Proposal Writing

I haven’t put a post up for the last couple days because I’ve been deeply involved in writing a proposal for my day job. Pondering this, I think the similarities between writing a good novel and writing a good proposal are striking. A proposal has to be very clear to the reader. Any ambiguities can create problems later. I have to be very clear about what I’m proposing, under what conditions I’ll do the job, exactly what is in scope for the job and what is out of scope, and what cooperation I need from my customer to enable me to complete the job. And, the proposal may contain conditions that must be met before I’ll start work.

Similarly, when writing your novel you may be putting some conditions on what you will deliver. For example, if you are writing through the voice of a narrator, the narrator may have limitations that keep your customer from seeing the full story. Perhaps you want to create ambiguities that you will resolve later. But be careful. Will the ambiguities frustrate or fascinate?

And, just as a proposal sets the scope of work, your introductory chapter sets the scope of what you will do for your reader. For example, if your story is a fantasy about a faraway castle, your reader better know that within a few paragraphs. Ask yourself if by the end of the first page your reader understands what your novel is about. Are you going to develop an interesting character? Are you going to describe a long historical chain of events? Is this novel filled with humor? If you lead your reader in the wrong direction and suddenly make a course correction, you may frustrate and possibly lose your reader.

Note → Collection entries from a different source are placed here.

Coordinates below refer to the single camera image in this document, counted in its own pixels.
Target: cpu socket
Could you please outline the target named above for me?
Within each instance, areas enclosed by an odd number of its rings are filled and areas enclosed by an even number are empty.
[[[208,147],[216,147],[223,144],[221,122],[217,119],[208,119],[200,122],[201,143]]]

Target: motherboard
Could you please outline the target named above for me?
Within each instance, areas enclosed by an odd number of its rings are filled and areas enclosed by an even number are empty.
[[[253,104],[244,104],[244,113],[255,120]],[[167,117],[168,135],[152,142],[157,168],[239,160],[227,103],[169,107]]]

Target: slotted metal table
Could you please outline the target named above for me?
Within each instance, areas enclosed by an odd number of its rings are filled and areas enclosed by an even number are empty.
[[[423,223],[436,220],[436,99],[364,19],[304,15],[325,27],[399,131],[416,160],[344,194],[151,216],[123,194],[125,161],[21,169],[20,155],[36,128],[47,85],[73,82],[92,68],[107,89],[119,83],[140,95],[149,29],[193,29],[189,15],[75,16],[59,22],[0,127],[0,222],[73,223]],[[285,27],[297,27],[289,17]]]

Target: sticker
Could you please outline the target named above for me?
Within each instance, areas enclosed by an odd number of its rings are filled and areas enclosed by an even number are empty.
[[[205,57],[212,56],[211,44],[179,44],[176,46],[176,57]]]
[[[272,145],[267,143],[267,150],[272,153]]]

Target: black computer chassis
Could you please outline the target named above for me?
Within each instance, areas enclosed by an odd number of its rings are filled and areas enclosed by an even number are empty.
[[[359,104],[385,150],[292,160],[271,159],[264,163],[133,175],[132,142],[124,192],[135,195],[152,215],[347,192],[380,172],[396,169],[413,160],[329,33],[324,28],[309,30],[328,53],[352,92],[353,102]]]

So, think of your first page as your proposal. You are telling your reader what you will do for him or her. The reader may or may not be interested.

One of the other aspects of the proposal I’m helping to write is that it has to lay out the benefits the customer will receive if they choose us. Can you lay out benefits your reader should expect from your novel? In novel writing we use the term “hook.” But isn’t this really just communicating to your reader why he or she wants to read on? It certainly is! Think of it. You are in competition with thousands of other writers. People cannot read everything. And in these hard economic times, readers are becoming scarce.

Indeed, you are in fact writing a proposal for customer. You want the reader to choose your book instead of someone else’s book. No one reads a book without taking a peek first. Perhaps they look at the text on the back cover. Perhaps they have read a review that struck their fancy. Maybe the cover art is particularly fascinating. In other words, you are selling.

So, thinking of your introduction as a proposal, you must do several things. You must tell your reader what you are going to do. Will it be a mystery, fantasy, a gritty character-driven novel, or something out of the English countryside? Next you need to lay out the benefits your reader will receive. In just a few sentences your reader will be able to tell whether she thinks her money is well spent. Or, maybe she will want to spend her money on something else.

So, you are placing a proposal in front of your reader. Your reader has to understand what you are offering, how you will deliver it, how well you will deliver it, and what benefits the reader will get from reading the book. Is your reader going to be entertained, instructed, berated, coddled, or see the world in an entirely new light?

So sit back and look at your first page. Would you buy your own book? Will it give you ten bucks worth of satisfaction? Can you really take yourself into that fantasy world? Can you really navigate inside your flawed hero? If your reader can’t tell what you’re up to, he’ll move onto something else.

So, forget those long-winded, dreamy introductions. In your first sentence you must convey the scope and the benefits of your book. Yep, there’s not much difference between writing a proposal and writing a novel.